%RAAHC randomised Atomize and Agglomerate Hierarchical Clustering
%  Performs hierachical clustering interchangingly by either agglomerating
%  or atomizing one cluster at a time. The ratio at which either method is
%  chosen can be set. The default settings are set to the Atomize and
%  Agglormerate Hierarchical Clustering (AAHC) method as described in [1,
%  2].
%  When agglomerating, the two most similar clusters are merged, by
%  measuring inner product (angle) between cluster prototypes.
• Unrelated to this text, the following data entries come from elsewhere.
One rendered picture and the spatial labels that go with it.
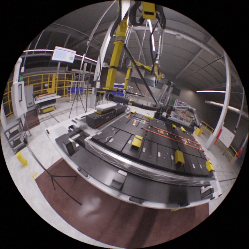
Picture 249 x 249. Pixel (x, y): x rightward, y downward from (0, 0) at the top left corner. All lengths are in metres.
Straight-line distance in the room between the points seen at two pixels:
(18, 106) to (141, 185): 2.72
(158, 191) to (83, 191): 1.17
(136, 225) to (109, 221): 0.41
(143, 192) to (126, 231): 1.06
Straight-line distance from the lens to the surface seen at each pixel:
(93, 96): 4.71
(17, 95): 2.50
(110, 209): 1.42
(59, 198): 1.63
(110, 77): 0.65
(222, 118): 5.69
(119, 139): 0.67
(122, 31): 0.78
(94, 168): 0.62
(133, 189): 0.58
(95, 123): 0.79
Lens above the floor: 1.42
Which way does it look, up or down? 26 degrees down
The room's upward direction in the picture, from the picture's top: 12 degrees clockwise
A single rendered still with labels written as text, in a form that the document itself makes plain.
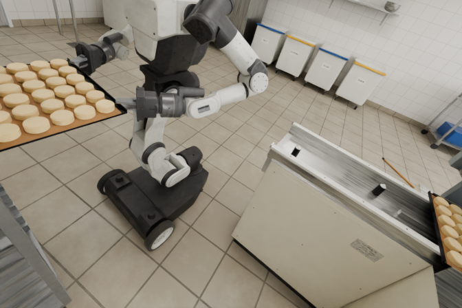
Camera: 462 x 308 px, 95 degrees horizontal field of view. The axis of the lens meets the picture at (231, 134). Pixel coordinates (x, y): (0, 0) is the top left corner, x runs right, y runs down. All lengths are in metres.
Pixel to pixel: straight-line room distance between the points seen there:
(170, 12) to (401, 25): 4.56
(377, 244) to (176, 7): 1.17
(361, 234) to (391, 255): 0.12
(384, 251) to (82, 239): 1.59
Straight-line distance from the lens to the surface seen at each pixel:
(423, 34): 5.11
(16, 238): 0.86
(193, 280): 1.55
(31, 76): 0.92
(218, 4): 0.78
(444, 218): 1.27
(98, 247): 1.64
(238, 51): 0.80
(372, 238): 1.12
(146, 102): 0.76
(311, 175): 1.00
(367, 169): 1.27
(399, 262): 1.19
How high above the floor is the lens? 1.48
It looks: 37 degrees down
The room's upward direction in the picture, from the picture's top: 18 degrees clockwise
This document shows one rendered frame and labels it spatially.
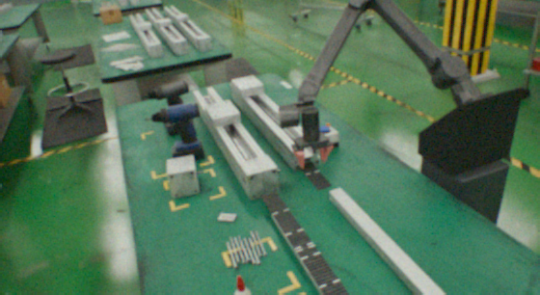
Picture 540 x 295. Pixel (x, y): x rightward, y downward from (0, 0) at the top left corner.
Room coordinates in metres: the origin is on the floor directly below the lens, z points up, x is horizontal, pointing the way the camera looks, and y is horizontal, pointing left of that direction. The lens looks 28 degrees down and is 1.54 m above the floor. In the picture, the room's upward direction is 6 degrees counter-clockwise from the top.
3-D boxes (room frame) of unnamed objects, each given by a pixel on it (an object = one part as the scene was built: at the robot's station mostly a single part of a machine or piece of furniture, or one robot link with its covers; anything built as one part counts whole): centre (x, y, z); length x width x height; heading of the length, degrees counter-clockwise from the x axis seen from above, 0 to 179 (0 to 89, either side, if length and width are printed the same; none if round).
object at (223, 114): (1.55, 0.18, 0.87); 0.16 x 0.11 x 0.07; 17
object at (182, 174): (1.19, 0.29, 0.83); 0.11 x 0.10 x 0.10; 100
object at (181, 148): (1.40, 0.34, 0.89); 0.20 x 0.08 x 0.22; 101
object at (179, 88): (1.65, 0.41, 0.89); 0.20 x 0.08 x 0.22; 113
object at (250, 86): (1.85, 0.07, 0.87); 0.16 x 0.11 x 0.07; 17
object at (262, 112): (1.61, 0.00, 0.82); 0.80 x 0.10 x 0.09; 17
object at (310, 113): (1.18, -0.13, 1.00); 0.07 x 0.06 x 0.07; 91
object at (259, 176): (1.13, 0.03, 0.83); 0.12 x 0.09 x 0.10; 107
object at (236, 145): (1.55, 0.18, 0.82); 0.80 x 0.10 x 0.09; 17
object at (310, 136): (1.18, -0.14, 0.94); 0.10 x 0.07 x 0.07; 107
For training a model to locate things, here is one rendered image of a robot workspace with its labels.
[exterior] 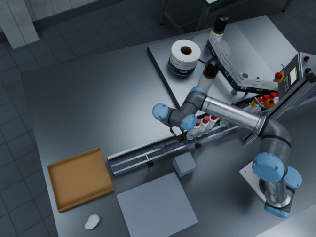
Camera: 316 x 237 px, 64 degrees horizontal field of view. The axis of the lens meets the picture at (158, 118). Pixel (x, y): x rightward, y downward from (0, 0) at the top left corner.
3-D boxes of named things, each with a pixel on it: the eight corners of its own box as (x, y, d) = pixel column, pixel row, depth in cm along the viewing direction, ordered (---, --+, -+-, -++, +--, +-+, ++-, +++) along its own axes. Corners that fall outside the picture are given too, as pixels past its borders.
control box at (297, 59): (295, 80, 134) (319, 55, 117) (297, 107, 125) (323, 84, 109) (276, 76, 134) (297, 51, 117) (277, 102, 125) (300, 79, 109)
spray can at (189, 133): (191, 131, 158) (200, 115, 140) (195, 138, 156) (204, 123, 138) (184, 134, 157) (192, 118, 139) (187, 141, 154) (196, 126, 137)
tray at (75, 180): (99, 149, 151) (99, 147, 147) (114, 190, 140) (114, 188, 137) (48, 167, 142) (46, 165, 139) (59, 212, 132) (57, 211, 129)
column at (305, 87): (246, 136, 166) (312, 72, 108) (250, 142, 165) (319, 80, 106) (240, 138, 165) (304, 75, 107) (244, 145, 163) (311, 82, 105)
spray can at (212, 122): (207, 125, 161) (217, 109, 143) (210, 132, 159) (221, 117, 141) (200, 128, 160) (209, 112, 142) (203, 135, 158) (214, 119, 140)
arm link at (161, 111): (164, 121, 109) (147, 115, 113) (172, 127, 119) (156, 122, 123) (171, 104, 110) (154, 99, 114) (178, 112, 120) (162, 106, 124)
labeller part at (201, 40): (217, 31, 204) (217, 29, 203) (237, 59, 192) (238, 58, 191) (183, 39, 196) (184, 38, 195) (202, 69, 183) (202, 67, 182)
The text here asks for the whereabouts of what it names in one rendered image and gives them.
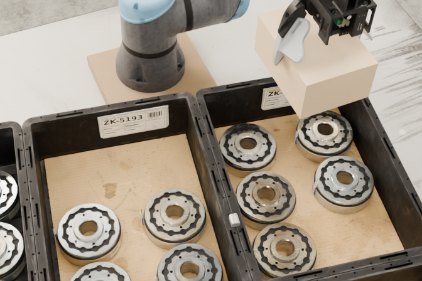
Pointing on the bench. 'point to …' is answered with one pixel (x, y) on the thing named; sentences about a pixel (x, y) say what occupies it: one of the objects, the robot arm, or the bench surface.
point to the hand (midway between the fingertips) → (314, 48)
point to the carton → (317, 67)
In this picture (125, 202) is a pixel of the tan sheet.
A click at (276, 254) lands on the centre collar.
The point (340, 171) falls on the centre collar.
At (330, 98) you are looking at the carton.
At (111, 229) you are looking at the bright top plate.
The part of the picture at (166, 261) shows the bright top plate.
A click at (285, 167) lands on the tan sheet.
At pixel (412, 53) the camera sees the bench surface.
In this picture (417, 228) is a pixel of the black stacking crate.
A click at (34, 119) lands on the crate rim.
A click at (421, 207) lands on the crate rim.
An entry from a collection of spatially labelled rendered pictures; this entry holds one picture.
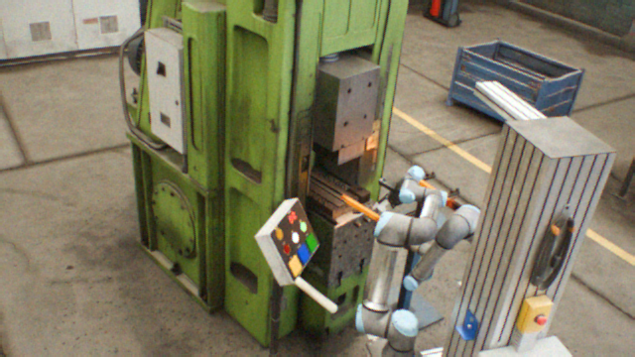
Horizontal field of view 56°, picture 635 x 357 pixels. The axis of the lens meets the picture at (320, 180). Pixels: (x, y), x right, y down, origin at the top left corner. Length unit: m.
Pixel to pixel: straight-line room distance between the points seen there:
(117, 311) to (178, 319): 0.40
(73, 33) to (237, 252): 4.91
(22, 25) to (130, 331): 4.76
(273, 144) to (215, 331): 1.46
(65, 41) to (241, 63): 5.12
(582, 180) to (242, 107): 1.83
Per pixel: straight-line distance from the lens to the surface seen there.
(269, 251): 2.77
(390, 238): 2.51
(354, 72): 2.98
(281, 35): 2.76
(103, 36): 8.15
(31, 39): 7.96
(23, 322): 4.23
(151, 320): 4.06
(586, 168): 1.99
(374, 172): 3.70
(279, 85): 2.84
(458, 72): 7.18
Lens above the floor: 2.83
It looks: 31 degrees down
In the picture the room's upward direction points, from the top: 5 degrees clockwise
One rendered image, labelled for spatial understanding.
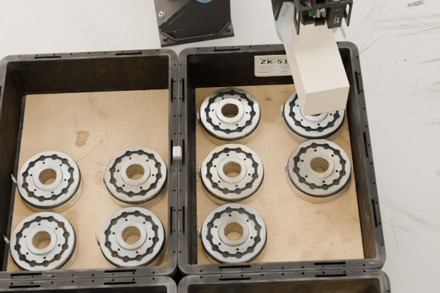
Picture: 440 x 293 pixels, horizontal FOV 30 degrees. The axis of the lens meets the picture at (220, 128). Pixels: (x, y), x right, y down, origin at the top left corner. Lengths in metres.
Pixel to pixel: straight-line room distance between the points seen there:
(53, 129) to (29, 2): 0.43
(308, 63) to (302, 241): 0.31
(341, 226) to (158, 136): 0.35
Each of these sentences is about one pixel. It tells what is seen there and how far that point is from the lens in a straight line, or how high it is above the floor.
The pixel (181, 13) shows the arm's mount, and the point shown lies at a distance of 1.59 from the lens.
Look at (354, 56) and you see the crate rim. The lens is 1.37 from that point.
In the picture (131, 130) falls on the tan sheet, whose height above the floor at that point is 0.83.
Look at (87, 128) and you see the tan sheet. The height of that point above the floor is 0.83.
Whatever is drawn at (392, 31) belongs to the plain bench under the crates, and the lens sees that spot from 1.71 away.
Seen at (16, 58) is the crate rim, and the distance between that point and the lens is 1.42.
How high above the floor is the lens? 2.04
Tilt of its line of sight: 60 degrees down
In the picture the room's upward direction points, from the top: 4 degrees counter-clockwise
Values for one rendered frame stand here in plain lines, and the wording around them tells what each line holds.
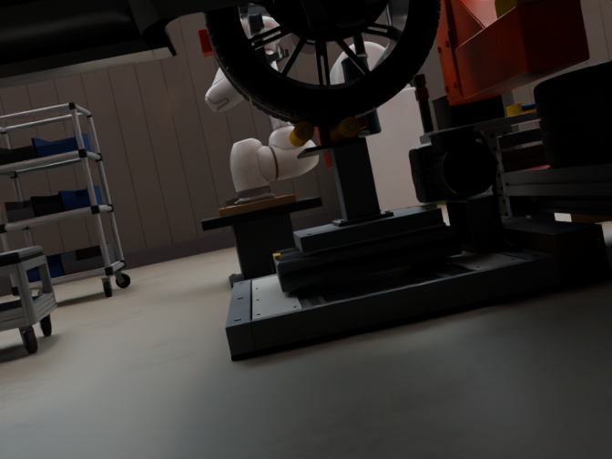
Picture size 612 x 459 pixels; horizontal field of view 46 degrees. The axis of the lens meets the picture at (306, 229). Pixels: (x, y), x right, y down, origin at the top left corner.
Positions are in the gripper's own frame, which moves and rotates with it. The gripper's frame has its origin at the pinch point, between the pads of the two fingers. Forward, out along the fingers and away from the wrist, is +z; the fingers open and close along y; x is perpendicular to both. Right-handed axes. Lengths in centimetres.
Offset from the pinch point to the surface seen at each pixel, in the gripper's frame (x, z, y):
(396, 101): -4, -242, -98
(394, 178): -56, -242, -86
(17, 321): -71, 13, 96
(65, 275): -68, -124, 115
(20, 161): -7, -122, 123
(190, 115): 22, -306, 46
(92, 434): -83, 120, 50
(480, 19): -11, 49, -60
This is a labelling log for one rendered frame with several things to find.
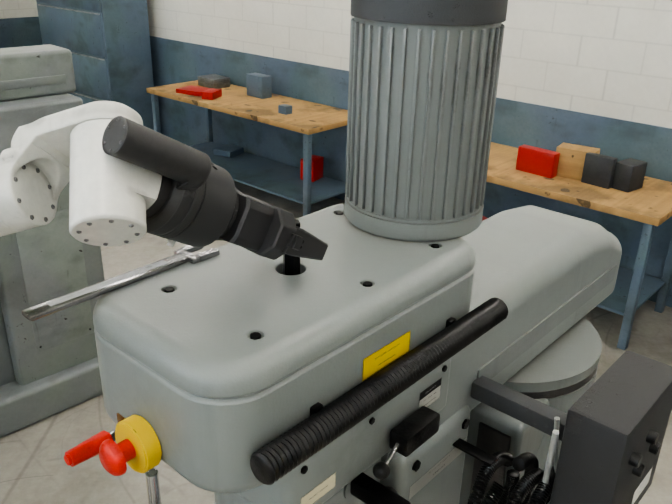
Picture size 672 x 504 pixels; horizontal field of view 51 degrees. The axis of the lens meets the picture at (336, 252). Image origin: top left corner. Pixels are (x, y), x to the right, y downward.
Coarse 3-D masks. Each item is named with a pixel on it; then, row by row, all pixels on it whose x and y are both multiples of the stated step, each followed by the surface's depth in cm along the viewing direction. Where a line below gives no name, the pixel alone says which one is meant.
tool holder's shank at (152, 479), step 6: (150, 474) 135; (156, 474) 135; (150, 480) 134; (156, 480) 135; (150, 486) 135; (156, 486) 136; (150, 492) 136; (156, 492) 136; (150, 498) 136; (156, 498) 137
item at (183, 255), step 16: (176, 256) 86; (192, 256) 86; (208, 256) 87; (128, 272) 81; (144, 272) 82; (96, 288) 78; (112, 288) 78; (48, 304) 74; (64, 304) 74; (32, 320) 72
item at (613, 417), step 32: (608, 384) 93; (640, 384) 93; (576, 416) 88; (608, 416) 87; (640, 416) 87; (576, 448) 89; (608, 448) 86; (640, 448) 91; (576, 480) 90; (608, 480) 87; (640, 480) 97
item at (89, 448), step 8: (104, 432) 84; (112, 432) 85; (88, 440) 82; (96, 440) 83; (72, 448) 81; (80, 448) 81; (88, 448) 82; (96, 448) 82; (64, 456) 81; (72, 456) 80; (80, 456) 81; (88, 456) 82; (72, 464) 81
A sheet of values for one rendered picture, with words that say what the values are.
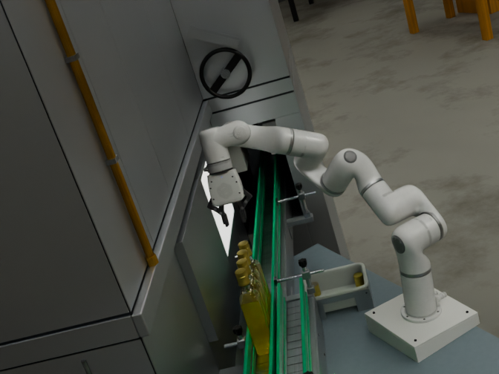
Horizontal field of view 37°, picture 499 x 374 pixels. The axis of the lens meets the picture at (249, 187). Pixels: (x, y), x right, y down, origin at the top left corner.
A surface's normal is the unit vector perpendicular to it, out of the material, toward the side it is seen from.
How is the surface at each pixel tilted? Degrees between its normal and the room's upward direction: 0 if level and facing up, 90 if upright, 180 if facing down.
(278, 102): 90
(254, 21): 90
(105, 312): 90
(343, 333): 0
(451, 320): 5
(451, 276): 0
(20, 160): 90
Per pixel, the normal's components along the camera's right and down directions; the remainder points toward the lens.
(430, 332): -0.21, -0.90
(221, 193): -0.13, 0.16
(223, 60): -0.04, 0.39
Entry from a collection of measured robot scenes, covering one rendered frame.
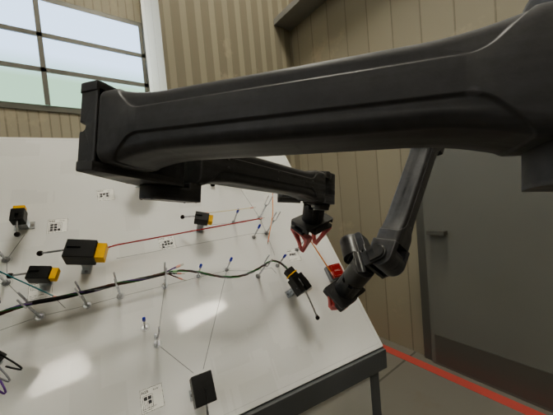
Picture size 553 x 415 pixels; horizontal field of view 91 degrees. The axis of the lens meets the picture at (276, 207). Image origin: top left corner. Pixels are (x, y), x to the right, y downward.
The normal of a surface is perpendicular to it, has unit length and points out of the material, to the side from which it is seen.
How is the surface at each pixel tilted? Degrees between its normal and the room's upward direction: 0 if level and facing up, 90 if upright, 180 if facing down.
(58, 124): 90
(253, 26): 90
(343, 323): 54
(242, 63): 90
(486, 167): 90
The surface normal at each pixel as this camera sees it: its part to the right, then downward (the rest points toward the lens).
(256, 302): 0.32, -0.59
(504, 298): -0.80, 0.10
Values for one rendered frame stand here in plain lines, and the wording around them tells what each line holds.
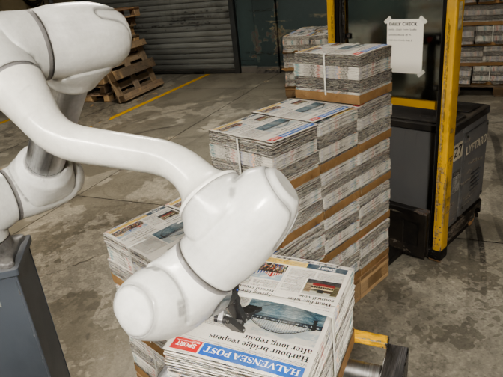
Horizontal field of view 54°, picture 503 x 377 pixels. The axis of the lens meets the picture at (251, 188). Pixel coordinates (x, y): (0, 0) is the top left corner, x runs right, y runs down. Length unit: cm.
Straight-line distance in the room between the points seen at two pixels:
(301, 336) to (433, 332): 169
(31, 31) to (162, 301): 56
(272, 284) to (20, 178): 74
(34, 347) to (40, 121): 91
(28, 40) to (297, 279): 72
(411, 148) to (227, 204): 249
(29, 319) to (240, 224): 105
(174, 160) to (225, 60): 856
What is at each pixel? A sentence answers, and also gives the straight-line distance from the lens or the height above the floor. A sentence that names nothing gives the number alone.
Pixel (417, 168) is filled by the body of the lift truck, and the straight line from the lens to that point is 309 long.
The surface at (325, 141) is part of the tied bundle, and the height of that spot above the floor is 97.
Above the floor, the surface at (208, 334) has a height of 103.
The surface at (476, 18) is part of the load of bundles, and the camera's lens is 659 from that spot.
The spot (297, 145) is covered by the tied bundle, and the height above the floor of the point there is 101.
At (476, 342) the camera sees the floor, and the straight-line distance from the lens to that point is 262.
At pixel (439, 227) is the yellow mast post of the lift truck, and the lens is 300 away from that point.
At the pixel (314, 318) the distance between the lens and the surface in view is 103.
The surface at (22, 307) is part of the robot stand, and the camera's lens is 156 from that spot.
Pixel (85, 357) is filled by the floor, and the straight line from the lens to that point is 272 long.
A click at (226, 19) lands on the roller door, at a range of 912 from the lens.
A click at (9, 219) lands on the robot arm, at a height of 111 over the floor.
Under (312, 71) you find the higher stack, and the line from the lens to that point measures 245.
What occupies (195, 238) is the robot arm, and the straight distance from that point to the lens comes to 66.
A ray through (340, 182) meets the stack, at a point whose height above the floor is 74.
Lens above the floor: 167
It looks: 24 degrees down
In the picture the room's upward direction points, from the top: 6 degrees counter-clockwise
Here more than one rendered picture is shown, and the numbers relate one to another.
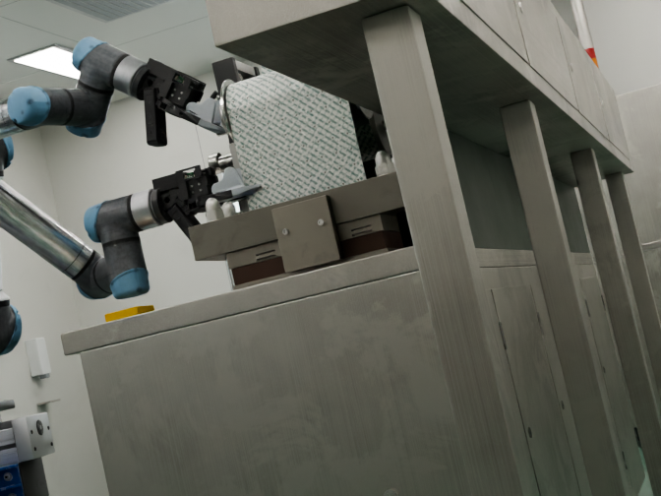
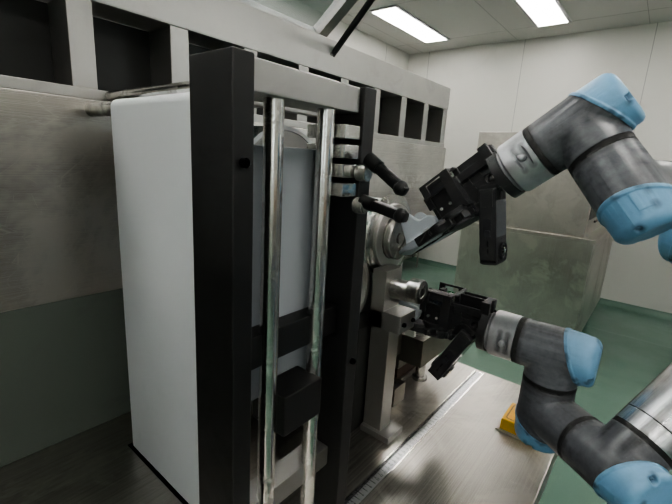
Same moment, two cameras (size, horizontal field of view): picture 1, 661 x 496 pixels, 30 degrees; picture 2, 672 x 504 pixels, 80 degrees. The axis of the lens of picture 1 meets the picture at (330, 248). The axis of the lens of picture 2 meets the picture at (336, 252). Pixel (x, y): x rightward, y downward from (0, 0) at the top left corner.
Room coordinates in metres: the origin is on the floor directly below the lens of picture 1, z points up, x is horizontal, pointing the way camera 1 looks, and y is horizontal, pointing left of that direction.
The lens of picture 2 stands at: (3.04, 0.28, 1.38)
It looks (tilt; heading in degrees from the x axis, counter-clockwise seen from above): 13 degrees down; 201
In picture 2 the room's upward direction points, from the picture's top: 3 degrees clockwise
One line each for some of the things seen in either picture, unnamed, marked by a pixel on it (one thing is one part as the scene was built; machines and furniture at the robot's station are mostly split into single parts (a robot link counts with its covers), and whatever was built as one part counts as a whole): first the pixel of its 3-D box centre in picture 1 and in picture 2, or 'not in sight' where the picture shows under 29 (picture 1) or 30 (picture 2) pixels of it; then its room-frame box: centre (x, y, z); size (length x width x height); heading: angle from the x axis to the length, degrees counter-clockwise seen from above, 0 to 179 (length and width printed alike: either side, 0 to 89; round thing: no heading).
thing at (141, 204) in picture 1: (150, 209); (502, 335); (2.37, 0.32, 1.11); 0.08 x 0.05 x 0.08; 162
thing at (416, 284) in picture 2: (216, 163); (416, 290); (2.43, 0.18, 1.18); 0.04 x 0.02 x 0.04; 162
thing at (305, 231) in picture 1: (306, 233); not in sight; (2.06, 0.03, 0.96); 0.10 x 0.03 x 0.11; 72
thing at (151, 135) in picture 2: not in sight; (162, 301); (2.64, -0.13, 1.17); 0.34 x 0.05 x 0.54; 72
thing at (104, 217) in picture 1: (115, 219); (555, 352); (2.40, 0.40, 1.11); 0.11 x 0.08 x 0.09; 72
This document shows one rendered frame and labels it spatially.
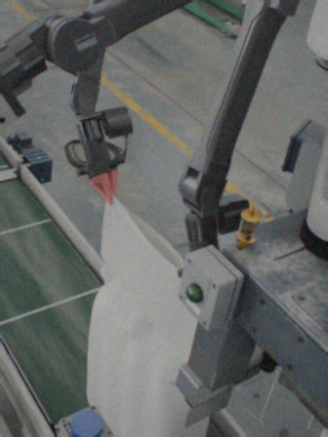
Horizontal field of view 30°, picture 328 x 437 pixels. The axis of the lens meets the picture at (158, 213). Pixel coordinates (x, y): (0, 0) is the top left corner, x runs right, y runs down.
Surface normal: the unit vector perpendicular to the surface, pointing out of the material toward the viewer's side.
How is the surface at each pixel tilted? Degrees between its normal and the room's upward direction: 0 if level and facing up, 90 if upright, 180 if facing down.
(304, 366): 90
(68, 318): 0
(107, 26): 74
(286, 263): 0
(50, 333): 0
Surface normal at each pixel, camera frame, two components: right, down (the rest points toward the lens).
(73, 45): 0.43, 0.35
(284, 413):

When
%  atomizing, the worst cluster is removed, and each its members assigned
%  to the cluster whos prototype they are most correlated with as described
%  in [1,2,3].
%  Since atomizing using correlation (TAAHC) can be sensitive to how it is
%  initialised, the order of samples are shuffled to make every start
%  different, making it possible to find the best clustering of multiple
%  runs of the algorithm.
%
%  To start either AAHC [1] or Topograhpical Atomize and Agglormerate
%  Hierarchical Clustering (TAAHC, as described in [2,3]) use these
%  settings:
%   * AAHC : opts.atom_ratio = 1; opts.atom_measure = 'GEV';
%            opts.determinism = 0.
%   * TAAHC: opts.atom_ratio = 1; opts.atom_measure = 'corr';
%            opts.determinism = 1.
%
%  [1] - Murray, M. M., Brunet, D., & Michel, C. M. (2008). Topographic
%        ERP analyses: A step-by-step tutorial review. Brain Topography.
%  [2] - Poulsen, A. T., Pedroni, A., Langer, N., &  Hansen, L. K.
%        (unpublished manuscript). Microstate EEGlab toolbox: An
%        introductionary guide.
%  [3] - Brunet, D.(2011). Cartool reference Guide. Cartool v3.51.
%
%  Please cite this toolbox as:
%  Poulsen, A. T., Pedroni, A., Langer, N., &  Hansen, L. K. (2018).
%  Microstate EEGlab toolbox: An introductionary guide. bioRxiv.
%
%  Andreas Trier Poulsen, atpo@dtu.dk,
%  Lars Kai Hansen.
%  Technical University of Denmark, Cognitive systems - October 2017
%
%  Inputs
%  X       - EEG (channels x samples).
%  K_range - Number of microstates to save prototypes and lables from. Can
%            be a vector.
%
%  Optional inputs
%  opts.
%       atom_ratio   - Ratio ([0;1]) between atomizing or agglomerating
%                      clusters. Setting to 1 means exclusively atomizing;
%                      0 exclusively agglomerating (default: 1).
%       atom_measure - Measure used for finding the worst cluster when
%                      atomizing. 'GEV' uses Global explained variance,
%                      'corr' uses sum squared correlations, and 'varex'
%                      uses variance explained (default: 'corr').
%       polarity     - Account for polarity? Only influences the
%                      atom_measures 'GEV', 'corr', and the 'determinism'
%                      initialisation (ignored for other measures). If set
%                      to 0, the sign of correlation is ignored. If set to
%                      1 (and the atom_measures is 'GEV' or 'corr'), the
%                      cluster prototypes are calculated as the mean of
%                      cluster members instead of the default first
%                      eigenvector from eigs(). Default: 0.
%       determinism  - TAAHC initialisation scheme for making the
%                      clustering determinate. Initialises by so every
%                      cluster consists of two samples, by agglomarating
%                      the most correlated samples. (default: 0).
%       verbose      - Print status messages to command window?
%                      (default: 1).
%
%  Outputs
%  A_all - Cell containing the spatial distribution of microstate
%          prototypes, for each number of microstates defined in K_range.
%          The dimensions of each cell is (channels x K).
%  L_all - Cell containing the labels of the most active microstate at each
%          timepoint, for each number of microstates defined in K_range.
%          The dimensions of each cell is (1 x samples).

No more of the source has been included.